_TASK BRIEF_:
The line containing "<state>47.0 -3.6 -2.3" marks the end: copy exactly every line from the start of the records below up to and including it, leaving out pictures.

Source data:
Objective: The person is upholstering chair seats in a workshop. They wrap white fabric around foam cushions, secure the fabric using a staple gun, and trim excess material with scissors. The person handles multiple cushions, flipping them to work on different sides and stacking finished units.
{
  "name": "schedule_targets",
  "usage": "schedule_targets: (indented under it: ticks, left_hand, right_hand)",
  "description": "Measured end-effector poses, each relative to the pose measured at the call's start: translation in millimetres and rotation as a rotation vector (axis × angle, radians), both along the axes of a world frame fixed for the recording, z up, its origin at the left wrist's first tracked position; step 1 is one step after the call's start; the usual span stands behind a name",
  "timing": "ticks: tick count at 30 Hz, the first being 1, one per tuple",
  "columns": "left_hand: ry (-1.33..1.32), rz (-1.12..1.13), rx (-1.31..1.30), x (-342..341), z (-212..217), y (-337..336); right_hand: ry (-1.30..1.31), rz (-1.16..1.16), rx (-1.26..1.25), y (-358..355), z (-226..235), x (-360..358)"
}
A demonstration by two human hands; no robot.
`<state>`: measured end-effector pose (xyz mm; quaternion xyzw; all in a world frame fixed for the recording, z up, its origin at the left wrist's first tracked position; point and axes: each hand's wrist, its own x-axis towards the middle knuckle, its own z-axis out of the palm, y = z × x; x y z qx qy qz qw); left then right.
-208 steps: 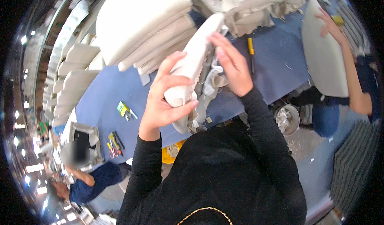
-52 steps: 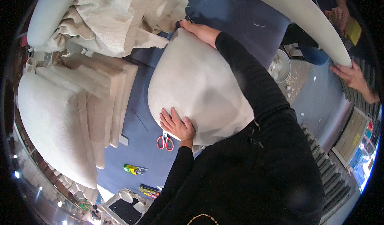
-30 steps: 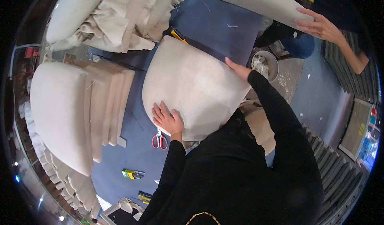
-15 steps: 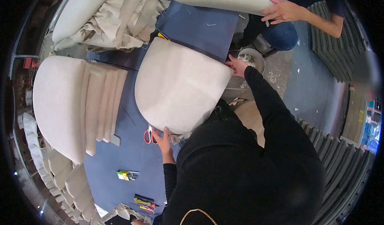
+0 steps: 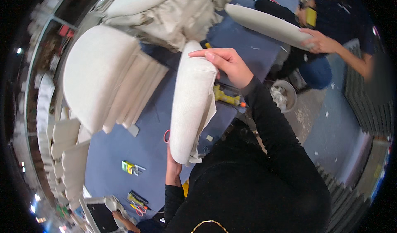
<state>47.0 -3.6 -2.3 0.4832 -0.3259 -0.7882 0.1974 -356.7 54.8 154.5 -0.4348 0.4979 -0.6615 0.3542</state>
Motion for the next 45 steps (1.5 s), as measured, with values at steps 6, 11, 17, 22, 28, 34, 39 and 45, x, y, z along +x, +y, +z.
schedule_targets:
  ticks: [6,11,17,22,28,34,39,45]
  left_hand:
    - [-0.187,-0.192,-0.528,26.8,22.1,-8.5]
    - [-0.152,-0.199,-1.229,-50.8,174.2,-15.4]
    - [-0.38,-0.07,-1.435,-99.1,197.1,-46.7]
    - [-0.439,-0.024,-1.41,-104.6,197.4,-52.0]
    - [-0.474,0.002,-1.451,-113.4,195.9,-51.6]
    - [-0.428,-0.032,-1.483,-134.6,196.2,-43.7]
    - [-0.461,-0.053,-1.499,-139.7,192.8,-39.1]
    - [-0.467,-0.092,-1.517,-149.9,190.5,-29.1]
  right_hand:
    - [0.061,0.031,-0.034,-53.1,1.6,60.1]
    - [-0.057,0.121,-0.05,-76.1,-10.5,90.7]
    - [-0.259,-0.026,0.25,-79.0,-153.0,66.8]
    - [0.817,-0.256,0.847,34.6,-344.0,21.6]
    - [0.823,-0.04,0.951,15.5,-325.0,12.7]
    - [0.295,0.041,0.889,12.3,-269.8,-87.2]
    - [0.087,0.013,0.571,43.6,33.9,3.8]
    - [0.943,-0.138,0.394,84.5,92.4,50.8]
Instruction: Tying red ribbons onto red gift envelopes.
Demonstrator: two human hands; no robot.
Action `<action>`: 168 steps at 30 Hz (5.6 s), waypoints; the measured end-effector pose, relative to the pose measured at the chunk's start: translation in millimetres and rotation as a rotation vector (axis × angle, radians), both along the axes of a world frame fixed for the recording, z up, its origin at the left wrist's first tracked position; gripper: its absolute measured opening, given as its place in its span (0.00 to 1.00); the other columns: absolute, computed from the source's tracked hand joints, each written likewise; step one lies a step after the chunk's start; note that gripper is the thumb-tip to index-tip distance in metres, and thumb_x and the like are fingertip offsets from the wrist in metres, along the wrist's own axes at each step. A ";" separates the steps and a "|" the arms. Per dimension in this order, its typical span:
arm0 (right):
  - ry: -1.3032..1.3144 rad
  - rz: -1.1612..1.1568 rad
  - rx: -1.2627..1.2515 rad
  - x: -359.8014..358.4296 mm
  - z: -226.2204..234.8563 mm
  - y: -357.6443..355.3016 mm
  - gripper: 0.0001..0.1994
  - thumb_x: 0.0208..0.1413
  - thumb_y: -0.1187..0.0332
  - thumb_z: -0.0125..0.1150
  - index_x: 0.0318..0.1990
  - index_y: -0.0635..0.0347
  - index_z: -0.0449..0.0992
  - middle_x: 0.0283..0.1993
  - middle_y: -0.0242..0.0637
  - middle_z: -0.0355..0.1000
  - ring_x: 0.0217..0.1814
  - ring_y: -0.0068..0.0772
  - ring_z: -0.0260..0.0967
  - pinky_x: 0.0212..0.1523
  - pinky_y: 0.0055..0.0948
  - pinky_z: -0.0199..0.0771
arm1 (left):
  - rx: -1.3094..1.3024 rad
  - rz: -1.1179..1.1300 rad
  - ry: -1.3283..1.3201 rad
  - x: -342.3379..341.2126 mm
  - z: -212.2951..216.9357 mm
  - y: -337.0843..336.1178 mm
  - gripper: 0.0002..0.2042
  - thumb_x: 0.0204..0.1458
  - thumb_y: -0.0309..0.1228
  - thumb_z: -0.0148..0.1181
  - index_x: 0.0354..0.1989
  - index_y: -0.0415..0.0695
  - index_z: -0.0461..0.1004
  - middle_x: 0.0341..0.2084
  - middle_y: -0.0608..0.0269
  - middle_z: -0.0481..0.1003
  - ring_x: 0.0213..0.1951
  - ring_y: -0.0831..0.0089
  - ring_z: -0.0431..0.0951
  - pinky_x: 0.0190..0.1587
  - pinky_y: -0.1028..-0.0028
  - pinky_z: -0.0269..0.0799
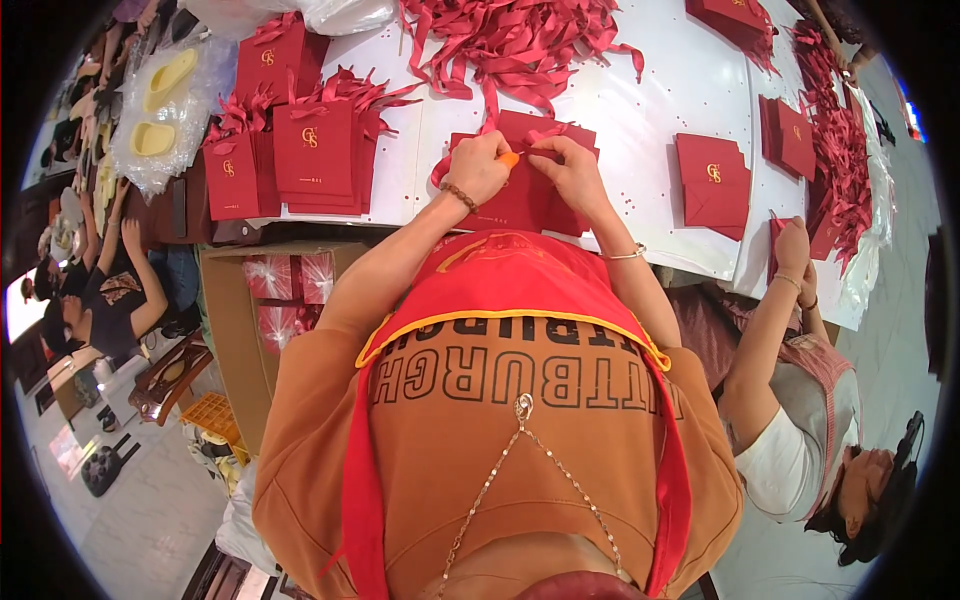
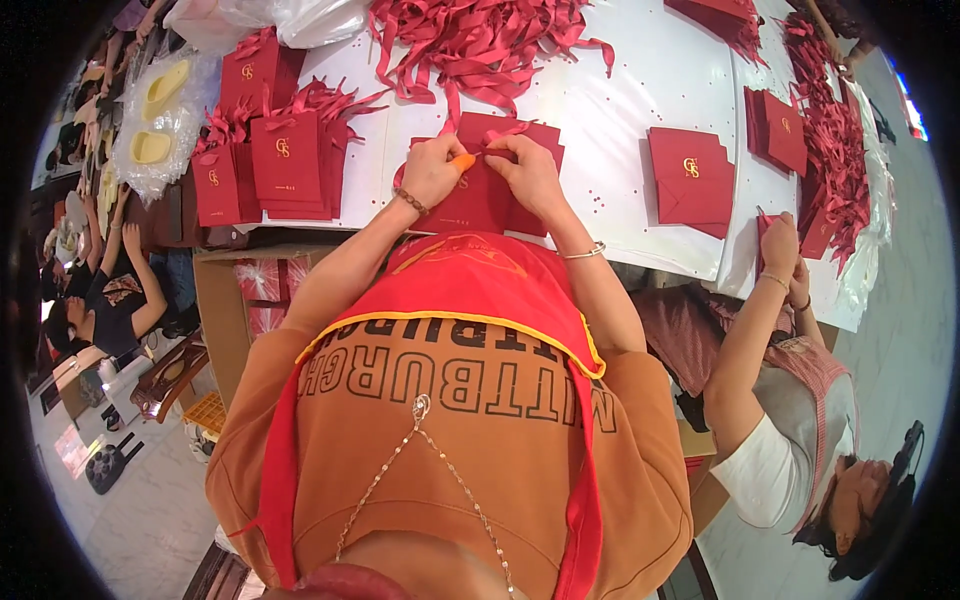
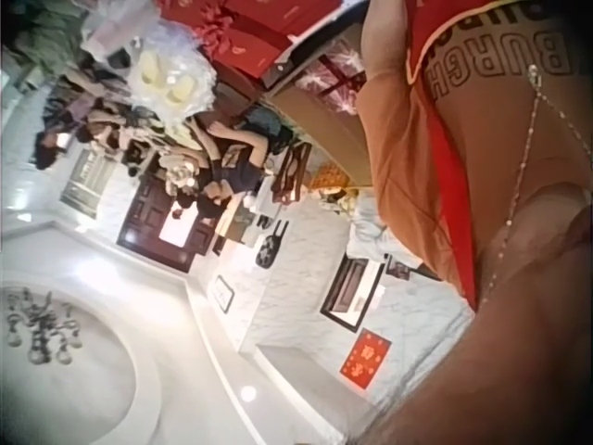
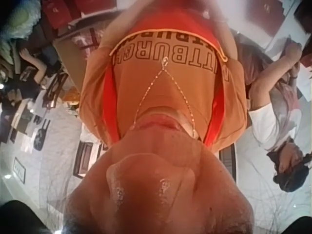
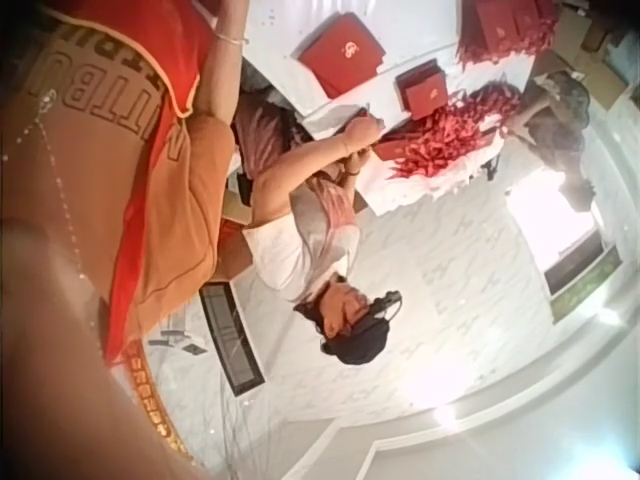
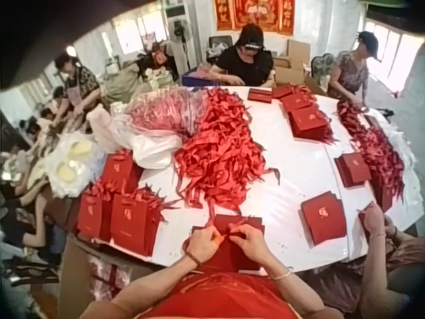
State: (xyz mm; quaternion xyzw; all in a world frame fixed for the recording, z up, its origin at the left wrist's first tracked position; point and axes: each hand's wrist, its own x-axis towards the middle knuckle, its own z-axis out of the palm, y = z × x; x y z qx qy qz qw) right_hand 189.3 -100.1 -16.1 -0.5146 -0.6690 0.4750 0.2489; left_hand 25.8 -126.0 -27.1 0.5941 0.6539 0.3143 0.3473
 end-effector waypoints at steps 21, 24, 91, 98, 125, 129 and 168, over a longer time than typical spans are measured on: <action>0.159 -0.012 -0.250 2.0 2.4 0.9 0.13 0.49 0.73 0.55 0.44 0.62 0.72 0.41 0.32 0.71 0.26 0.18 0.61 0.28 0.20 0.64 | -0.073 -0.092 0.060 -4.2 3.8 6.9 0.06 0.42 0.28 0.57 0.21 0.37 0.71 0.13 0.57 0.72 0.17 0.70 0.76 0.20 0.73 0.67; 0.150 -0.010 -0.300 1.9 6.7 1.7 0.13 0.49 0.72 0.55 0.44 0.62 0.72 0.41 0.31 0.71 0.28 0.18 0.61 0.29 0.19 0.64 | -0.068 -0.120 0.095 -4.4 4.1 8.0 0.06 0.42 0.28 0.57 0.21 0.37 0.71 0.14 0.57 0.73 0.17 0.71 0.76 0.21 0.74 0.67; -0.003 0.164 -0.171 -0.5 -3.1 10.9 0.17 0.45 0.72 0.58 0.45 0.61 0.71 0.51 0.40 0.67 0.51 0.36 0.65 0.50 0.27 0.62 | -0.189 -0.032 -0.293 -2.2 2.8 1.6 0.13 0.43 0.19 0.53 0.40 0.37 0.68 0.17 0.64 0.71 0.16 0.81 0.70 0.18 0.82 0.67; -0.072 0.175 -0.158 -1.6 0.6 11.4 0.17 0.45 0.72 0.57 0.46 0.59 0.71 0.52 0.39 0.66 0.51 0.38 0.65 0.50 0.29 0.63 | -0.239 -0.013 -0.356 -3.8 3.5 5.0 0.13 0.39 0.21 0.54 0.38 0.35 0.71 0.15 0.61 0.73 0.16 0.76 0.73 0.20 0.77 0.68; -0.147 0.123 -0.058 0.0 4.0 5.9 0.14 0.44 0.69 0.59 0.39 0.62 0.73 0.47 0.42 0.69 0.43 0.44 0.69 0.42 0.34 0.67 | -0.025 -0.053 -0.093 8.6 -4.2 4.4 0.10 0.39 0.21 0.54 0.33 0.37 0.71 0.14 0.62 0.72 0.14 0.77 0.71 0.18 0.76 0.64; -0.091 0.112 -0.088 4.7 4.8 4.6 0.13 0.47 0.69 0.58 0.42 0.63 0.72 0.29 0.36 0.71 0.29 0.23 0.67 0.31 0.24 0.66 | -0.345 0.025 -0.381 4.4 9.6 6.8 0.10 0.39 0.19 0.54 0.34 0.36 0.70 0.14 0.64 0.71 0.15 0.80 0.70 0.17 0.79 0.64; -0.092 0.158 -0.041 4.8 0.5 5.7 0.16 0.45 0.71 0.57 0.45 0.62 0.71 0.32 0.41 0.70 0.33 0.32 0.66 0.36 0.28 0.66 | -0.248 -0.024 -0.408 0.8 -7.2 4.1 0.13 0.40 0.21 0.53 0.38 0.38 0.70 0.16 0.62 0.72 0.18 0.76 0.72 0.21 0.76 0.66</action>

_EXERCISE RESPONSE_:
Objective: The person is upholstering chair seats in a workshop. They wrap white fabric around foam cushions, secure the fabric using a staple gun, and trim excess material with scissors. The person handles multiple cushions, flipping them to work on different sides and stacking finished units.
{
  "name": "schedule_targets",
  "usage": "schedule_targets: (indented under it: ticks, left_hand, right_hand)",
  "description": "Measured end-effector poses, each relative to the pose measured at the call's start: translation in millimetres and rotation as a rotation vector (axis × angle, radians), both along the axes of a world frame fixed for the recording, z up, its origin at the left wrist's first tracked position; step 1 is one step after the call's start; the usual span stands behind a name",
  "timing": "ticks: tick count at 30 Hz, the first being 1, one per tuple",
  "columns": "left_hand: ry (-1.33..1.32), rz (-1.12..1.13), rx (-1.31..1.30), x (-342..341), z (-212..217), y (-337..336); right_hand: ry (-1.30..1.31), rz (-1.16..1.16), rx (-1.26..1.25), y (-358..355), z (-226..235), x (-360..358)"
}
A demonstration by two human hands; no robot.
`<state>`: measured end-effector pose (xyz mm; quaternion xyzw; all in a world frame fixed for the recording, z up, its origin at the left wrist's first tracked position; point and axes: each hand's wrist, its own x-axis towards the middle knuckle, its own z-axis out of the palm, y = z × x; x y z qx qy qz qw); left then right.
-208 steps: 
-52 steps: 
-30 steps: 
-15 steps: 
+0 steps: 
<state>47.0 -3.6 -2.3 0.4832 -0.3259 -0.7882 0.1974 -356.7 54.8 154.5 -0.4348 0.4979 -0.6615 0.3542</state>

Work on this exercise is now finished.